- Recorded data -
■ ■ ■ ■

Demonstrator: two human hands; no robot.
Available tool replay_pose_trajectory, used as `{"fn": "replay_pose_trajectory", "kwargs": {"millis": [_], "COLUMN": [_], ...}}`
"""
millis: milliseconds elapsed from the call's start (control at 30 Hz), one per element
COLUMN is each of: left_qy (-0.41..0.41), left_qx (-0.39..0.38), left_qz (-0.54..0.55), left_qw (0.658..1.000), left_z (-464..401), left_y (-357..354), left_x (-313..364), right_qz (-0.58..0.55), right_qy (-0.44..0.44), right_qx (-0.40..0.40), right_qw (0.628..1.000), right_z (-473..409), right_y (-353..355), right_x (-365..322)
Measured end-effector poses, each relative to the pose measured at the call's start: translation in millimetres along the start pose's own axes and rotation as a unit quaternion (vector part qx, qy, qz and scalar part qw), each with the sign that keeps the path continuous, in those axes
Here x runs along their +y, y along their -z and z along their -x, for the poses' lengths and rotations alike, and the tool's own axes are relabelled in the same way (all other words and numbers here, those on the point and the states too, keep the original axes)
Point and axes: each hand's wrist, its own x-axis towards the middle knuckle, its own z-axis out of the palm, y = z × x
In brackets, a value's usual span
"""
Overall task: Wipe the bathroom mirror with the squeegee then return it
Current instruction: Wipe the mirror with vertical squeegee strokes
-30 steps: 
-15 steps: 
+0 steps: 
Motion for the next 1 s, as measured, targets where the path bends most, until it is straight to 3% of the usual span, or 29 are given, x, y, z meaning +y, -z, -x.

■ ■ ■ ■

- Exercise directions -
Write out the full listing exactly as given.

- Response to this task -
Demonstrator: two human hands; no robot.
Available tool replay_pose_trajectory, used as `{"fn": "replay_pose_trajectory", "kwargs": {"millis": [_], "COLUMN": [_], ...}}`
"""
millis: milliseconds elapsed from the call's start (control at 30 Hz), one per element
COLUMN is each of: left_qy (-0.41..0.41), left_qx (-0.39..0.38), left_qz (-0.54..0.55), left_qw (0.658..1.000), left_z (-464..401), left_y (-357..354), left_x (-313..364), right_qz (-0.58..0.55), right_qy (-0.44..0.44), right_qx (-0.40..0.40), right_qw (0.628..1.000), right_z (-473..409), right_y (-353..355), right_x (-365..322)
Measured end-effector poses, each relative to the pose measured at the call's start: translation in millimetres along the start pose's own axes and rotation as a unit quaternion (vector part qx, qy, qz and scalar part qw), each with the sign that keeps the path continuous, in those axes
Here x runs along their +y, y along their -z and z along their -x, for the poses' lengths and rotations alike, and the tool's own axes are relabelled in the same way (all other words and numbers here, those on the point and the states too, keep the original axes)
Point and axes: each hand's wrist, its own x-axis towards the middle knuckle, its own z-axis out of the palm, y = z × x
In brackets, a value's usual span
"""
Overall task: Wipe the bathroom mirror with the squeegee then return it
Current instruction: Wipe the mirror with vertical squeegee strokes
-30 steps: 
-15 steps: 
+0 steps: 
Motion for the next 1 s, as measured, targets where the path bends most, until it is straight to 3% of the usual span, or 29 are given, x, y, z meaning +y, -z, -x.

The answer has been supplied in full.